As we discuss below (see “How states can determine success or failure”), one way states can draw valuable conclusions about their tax incentives is to compare different programs to one another. If two incentives share a goal, it may make sense for them to share a metric as well, to make those types of comparisons easier.

3: Metrics should place the benefits of tax incentives in the context of their costs

The decision to use tax incentives involves a choice about how to utilize scarce state resources, since a dollar of revenue that is forgone through tax preferences can’t be used to pay for state services or tax cuts. Because of the trade-offs involved, it’s ill-advised to draw conclusions about tax incentives based solely on the economic outcomes. A program that creates 1,000 jobs might seem more successful than one that creates 500 jobs, but that impression changes if the former program costs 10 times more than the latter. For this reason, metrics usually provide the most insight when they combine fiscal costs and economic benefits into one.

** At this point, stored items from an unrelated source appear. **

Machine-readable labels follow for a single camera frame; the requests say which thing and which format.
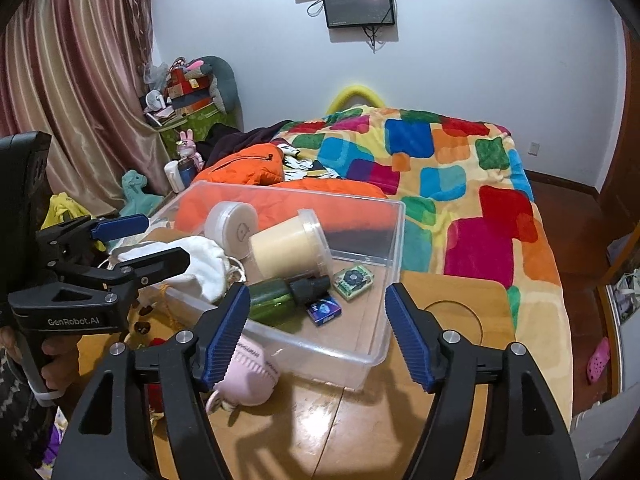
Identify pile of boxes and toys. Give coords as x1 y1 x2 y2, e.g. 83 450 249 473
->
142 60 221 121

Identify green bottle with black cap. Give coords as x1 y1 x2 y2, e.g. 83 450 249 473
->
247 275 331 323

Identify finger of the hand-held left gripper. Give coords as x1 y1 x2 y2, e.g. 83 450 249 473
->
37 213 151 261
52 247 193 293

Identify colourful patchwork blanket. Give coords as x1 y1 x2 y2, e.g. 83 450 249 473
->
272 105 573 426

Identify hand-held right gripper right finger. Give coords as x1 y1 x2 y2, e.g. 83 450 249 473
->
384 282 581 480

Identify black yellow patterned cloth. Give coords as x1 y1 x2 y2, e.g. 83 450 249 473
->
280 142 341 181

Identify wooden desk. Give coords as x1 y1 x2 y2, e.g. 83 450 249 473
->
60 227 518 480

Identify orange padded jacket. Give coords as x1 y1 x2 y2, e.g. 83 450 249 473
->
175 142 401 261

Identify clear plastic storage box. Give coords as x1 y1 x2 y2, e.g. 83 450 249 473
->
107 181 407 392

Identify pink curtain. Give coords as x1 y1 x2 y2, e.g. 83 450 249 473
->
0 0 173 216

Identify wooden door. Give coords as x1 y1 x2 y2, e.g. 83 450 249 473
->
595 20 640 211

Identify white cloth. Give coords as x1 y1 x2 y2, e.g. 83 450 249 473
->
117 236 233 306

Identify grey pillow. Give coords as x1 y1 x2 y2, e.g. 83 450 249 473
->
185 56 240 116

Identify pink rabbit toy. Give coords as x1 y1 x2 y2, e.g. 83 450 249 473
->
177 129 203 171

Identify small green square box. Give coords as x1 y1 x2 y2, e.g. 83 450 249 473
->
332 263 375 301

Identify small black monitor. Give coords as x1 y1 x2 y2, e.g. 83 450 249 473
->
321 0 397 29

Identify dark clothes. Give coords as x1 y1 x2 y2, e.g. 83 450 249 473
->
202 120 296 168

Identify teal plush dinosaur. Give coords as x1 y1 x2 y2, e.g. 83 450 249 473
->
120 170 166 218

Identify pink round case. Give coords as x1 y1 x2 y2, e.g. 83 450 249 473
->
205 335 281 413

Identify cream jar with clear lid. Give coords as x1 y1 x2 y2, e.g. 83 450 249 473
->
249 208 332 281

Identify black monitor cables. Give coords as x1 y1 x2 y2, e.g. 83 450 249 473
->
362 25 386 53

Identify green patterned box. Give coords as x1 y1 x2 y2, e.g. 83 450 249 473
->
157 110 236 156

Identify white bottle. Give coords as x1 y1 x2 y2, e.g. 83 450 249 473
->
164 160 186 193

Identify person's left forearm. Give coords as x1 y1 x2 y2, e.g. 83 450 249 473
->
0 330 56 466

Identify pink clog shoe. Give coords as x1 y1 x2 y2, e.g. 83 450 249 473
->
586 336 612 385

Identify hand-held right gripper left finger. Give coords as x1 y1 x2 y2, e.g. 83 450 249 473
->
59 284 251 480

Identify yellow cushion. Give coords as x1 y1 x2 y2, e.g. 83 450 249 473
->
326 85 386 113

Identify small blue box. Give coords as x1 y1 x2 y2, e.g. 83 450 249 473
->
305 296 343 328

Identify person's left hand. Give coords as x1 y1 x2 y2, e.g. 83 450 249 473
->
41 332 81 393

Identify white round jar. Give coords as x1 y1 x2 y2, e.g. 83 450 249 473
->
204 201 260 261

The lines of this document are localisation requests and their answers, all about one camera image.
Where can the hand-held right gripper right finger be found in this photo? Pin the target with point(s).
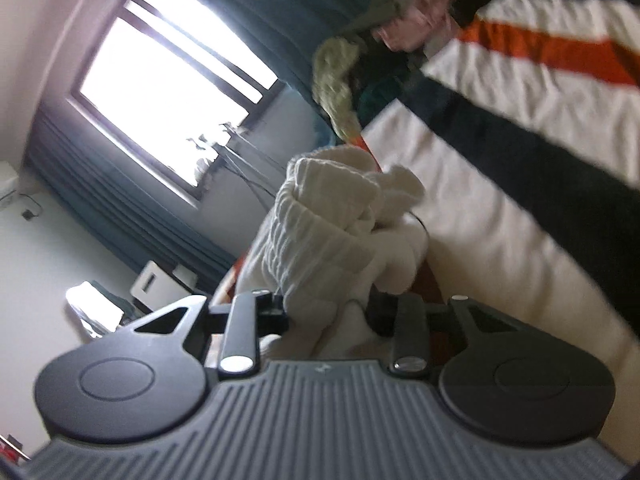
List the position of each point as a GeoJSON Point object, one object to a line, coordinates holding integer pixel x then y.
{"type": "Point", "coordinates": [381, 312]}

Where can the striped blanket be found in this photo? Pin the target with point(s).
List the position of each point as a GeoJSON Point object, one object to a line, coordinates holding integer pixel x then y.
{"type": "Point", "coordinates": [500, 200]}

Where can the dark green clothes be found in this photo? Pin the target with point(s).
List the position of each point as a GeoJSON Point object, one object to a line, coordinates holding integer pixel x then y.
{"type": "Point", "coordinates": [377, 100]}

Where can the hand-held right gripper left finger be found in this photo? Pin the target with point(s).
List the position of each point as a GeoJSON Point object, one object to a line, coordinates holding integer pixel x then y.
{"type": "Point", "coordinates": [272, 312]}

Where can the dark framed window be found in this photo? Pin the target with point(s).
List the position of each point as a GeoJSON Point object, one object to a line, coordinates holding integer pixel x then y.
{"type": "Point", "coordinates": [160, 80]}

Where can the white garment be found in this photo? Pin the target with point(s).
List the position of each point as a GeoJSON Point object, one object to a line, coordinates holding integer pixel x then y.
{"type": "Point", "coordinates": [320, 225]}

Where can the white backed chair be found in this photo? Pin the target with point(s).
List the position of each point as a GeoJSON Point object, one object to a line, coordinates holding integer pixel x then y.
{"type": "Point", "coordinates": [160, 285]}

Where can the pink garment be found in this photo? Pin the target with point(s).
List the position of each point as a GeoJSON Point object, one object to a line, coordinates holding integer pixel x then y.
{"type": "Point", "coordinates": [415, 20]}

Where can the olive garment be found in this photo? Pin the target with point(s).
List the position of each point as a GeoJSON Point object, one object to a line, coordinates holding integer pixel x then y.
{"type": "Point", "coordinates": [380, 12]}

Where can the white air conditioner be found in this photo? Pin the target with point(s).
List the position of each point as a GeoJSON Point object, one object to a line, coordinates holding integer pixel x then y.
{"type": "Point", "coordinates": [7, 182]}

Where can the wall socket with plug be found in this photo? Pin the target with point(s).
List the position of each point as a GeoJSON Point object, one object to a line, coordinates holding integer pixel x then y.
{"type": "Point", "coordinates": [29, 214]}

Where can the white garment steamer stand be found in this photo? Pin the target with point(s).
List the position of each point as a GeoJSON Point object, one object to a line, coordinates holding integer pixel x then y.
{"type": "Point", "coordinates": [235, 160]}

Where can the lit vanity mirror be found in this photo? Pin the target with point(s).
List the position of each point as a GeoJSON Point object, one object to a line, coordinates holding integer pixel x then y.
{"type": "Point", "coordinates": [92, 307]}

Cost-per-job is probably the most common metric states have used. Although cost-per-job is an appropriate metric for some programs, its suitability will depend on the goals of the specific incentive. One reason to consider alternative metrics is that states are often concerned with the quality of jobs, such as their salaries and benefits, in addition to their quantity. There are also factors that may be less obvious, such as whether existing state residents or people from out-of-state are filling the jobs. Usually, states place more value on hiring their own residents, although that is not necessarily the case where population loss is a major concern.

4: Metrics should take into account the effects of tax incentives on the state’s economy as a whole

Incentives do not only affect the businesses that directly receive them. Providing incentives for some companies may also help other businesses to grow by giving them new customers. On the other hand, an incentive might harm existing businesses by introducing competition. Sometimes, these indirect effects are substantial. For example, an evaluation of a Louisiana incentive conducted by the state’s economic development agency found that for certain economic sectors, 90 percent of the jobs created displaced other jobs by introducing new competition—rather than creating additional jobs in the state.

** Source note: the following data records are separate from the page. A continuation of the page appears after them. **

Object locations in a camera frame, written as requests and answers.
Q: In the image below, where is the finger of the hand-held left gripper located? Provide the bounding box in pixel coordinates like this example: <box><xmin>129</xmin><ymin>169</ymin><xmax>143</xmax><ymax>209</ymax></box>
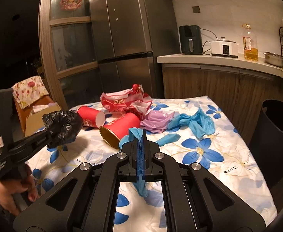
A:
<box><xmin>23</xmin><ymin>127</ymin><xmax>51</xmax><ymax>144</ymax></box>
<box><xmin>10</xmin><ymin>131</ymin><xmax>54</xmax><ymax>159</ymax></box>

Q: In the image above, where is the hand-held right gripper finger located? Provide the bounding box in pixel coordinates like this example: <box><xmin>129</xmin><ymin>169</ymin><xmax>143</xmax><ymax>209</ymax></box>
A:
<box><xmin>143</xmin><ymin>128</ymin><xmax>268</xmax><ymax>232</ymax></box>
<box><xmin>13</xmin><ymin>128</ymin><xmax>143</xmax><ymax>232</ymax></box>

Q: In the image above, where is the blue rubber glove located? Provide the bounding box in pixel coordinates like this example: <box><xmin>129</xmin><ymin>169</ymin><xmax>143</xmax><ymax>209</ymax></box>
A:
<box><xmin>120</xmin><ymin>128</ymin><xmax>149</xmax><ymax>197</ymax></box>
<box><xmin>155</xmin><ymin>134</ymin><xmax>181</xmax><ymax>147</ymax></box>

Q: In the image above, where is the black plastic bag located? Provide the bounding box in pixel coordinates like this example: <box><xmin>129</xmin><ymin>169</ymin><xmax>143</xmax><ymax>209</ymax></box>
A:
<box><xmin>42</xmin><ymin>110</ymin><xmax>84</xmax><ymax>148</ymax></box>

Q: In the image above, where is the red snack bag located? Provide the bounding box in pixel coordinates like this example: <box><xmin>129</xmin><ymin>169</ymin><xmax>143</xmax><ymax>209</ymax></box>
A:
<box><xmin>100</xmin><ymin>84</ymin><xmax>153</xmax><ymax>119</ymax></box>

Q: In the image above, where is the red paper cup white inside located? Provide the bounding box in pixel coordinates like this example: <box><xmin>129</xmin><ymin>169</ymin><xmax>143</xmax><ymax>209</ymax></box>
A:
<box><xmin>77</xmin><ymin>106</ymin><xmax>105</xmax><ymax>128</ymax></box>

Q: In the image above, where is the blue plastic bag back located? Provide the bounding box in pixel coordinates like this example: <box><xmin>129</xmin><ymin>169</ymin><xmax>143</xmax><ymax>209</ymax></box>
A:
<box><xmin>167</xmin><ymin>107</ymin><xmax>215</xmax><ymax>139</ymax></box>

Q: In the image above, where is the black trash bin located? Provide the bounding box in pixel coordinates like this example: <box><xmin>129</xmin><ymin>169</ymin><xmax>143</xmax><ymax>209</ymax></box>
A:
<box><xmin>248</xmin><ymin>99</ymin><xmax>283</xmax><ymax>213</ymax></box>

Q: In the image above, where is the person's left hand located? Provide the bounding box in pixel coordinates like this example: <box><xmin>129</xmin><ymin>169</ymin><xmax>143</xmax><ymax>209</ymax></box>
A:
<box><xmin>0</xmin><ymin>166</ymin><xmax>39</xmax><ymax>216</ymax></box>

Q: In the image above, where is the wooden chair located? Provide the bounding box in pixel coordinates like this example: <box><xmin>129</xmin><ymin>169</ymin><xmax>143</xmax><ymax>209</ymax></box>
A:
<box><xmin>13</xmin><ymin>94</ymin><xmax>57</xmax><ymax>131</ymax></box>

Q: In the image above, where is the cardboard box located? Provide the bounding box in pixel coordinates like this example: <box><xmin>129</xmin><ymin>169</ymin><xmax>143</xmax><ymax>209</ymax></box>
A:
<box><xmin>25</xmin><ymin>103</ymin><xmax>62</xmax><ymax>136</ymax></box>

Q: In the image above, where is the red paper cup gold inside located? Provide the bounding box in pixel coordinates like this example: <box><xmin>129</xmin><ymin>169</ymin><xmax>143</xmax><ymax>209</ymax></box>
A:
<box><xmin>99</xmin><ymin>112</ymin><xmax>141</xmax><ymax>149</ymax></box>

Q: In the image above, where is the purple plastic bag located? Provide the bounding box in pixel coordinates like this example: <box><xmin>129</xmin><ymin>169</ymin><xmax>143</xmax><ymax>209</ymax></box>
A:
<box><xmin>140</xmin><ymin>111</ymin><xmax>176</xmax><ymax>133</ymax></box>

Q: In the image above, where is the floral cloth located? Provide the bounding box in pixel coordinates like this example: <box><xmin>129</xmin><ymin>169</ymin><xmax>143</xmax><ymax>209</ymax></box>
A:
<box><xmin>12</xmin><ymin>76</ymin><xmax>50</xmax><ymax>109</ymax></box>

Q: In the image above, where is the blue floral white blanket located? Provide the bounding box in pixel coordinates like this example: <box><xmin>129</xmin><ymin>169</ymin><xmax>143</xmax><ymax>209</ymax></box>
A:
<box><xmin>27</xmin><ymin>95</ymin><xmax>277</xmax><ymax>232</ymax></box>

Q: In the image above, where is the stone kitchen countertop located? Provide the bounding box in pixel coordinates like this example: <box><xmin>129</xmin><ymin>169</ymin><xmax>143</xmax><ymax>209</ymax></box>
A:
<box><xmin>156</xmin><ymin>53</ymin><xmax>283</xmax><ymax>87</ymax></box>

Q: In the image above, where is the wooden glass-panel door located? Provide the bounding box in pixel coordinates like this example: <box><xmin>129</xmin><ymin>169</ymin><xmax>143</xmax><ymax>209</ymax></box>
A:
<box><xmin>38</xmin><ymin>0</ymin><xmax>98</xmax><ymax>109</ymax></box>

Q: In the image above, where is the black air fryer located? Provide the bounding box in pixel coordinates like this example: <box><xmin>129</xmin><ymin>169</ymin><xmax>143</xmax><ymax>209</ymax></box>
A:
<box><xmin>179</xmin><ymin>25</ymin><xmax>203</xmax><ymax>55</ymax></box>

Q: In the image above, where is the steel refrigerator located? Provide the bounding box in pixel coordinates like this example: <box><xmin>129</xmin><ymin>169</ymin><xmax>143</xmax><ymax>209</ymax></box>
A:
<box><xmin>88</xmin><ymin>0</ymin><xmax>176</xmax><ymax>107</ymax></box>

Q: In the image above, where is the white electric cooker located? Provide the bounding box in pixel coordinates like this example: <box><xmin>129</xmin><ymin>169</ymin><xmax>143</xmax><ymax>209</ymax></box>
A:
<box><xmin>211</xmin><ymin>37</ymin><xmax>239</xmax><ymax>58</ymax></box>

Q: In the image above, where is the red floral door decoration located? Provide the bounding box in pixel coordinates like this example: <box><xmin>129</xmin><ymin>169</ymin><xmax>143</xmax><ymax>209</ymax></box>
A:
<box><xmin>60</xmin><ymin>0</ymin><xmax>82</xmax><ymax>11</ymax></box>

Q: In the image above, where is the cooking oil bottle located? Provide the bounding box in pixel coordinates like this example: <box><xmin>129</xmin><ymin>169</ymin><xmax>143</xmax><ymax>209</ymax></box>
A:
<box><xmin>241</xmin><ymin>24</ymin><xmax>258</xmax><ymax>61</ymax></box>

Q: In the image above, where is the steel pot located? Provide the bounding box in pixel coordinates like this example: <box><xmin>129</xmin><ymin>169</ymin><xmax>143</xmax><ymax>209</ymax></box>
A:
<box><xmin>263</xmin><ymin>51</ymin><xmax>283</xmax><ymax>68</ymax></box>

It is for this reason that Tim Bartik, Senior Economist at the Upjohn Institute, recommended using growth in earnings per capita for all local residents in his 2011 presentation titled “What Works in Job Creation and Economic Development.” Such a measure takes into account how the economy as a whole is affected, not just the businesses receiving incentives. To add consideration of the fiscal costs, the metric might be defined as, “cost-per-dollar-of-growth in earnings-per-capita for all local residents.”

5: Part of defining a metric is defining how it will be calculated

When states measure the economic impact of their tax incentives, no metric is more common than jobs. Yet even something so ubiquitous and seemingly straightforward actually can mean several different things.

In many cases, every job is counted as one job regardless of its duration. In other cases, states have converted all jobs—whether they’re temporary, part-time, or ongoing—into a single measure that takes into account the duration of the jobs. For example, when the Massachusetts Department of Revenue calculates cost-per-job in its film tax credit evaluation, it measures the number of jobs in terms of annual full-time equivalents. So, a full-time job that lasted six months or a job that lasted all year but was only half-time would both count the same.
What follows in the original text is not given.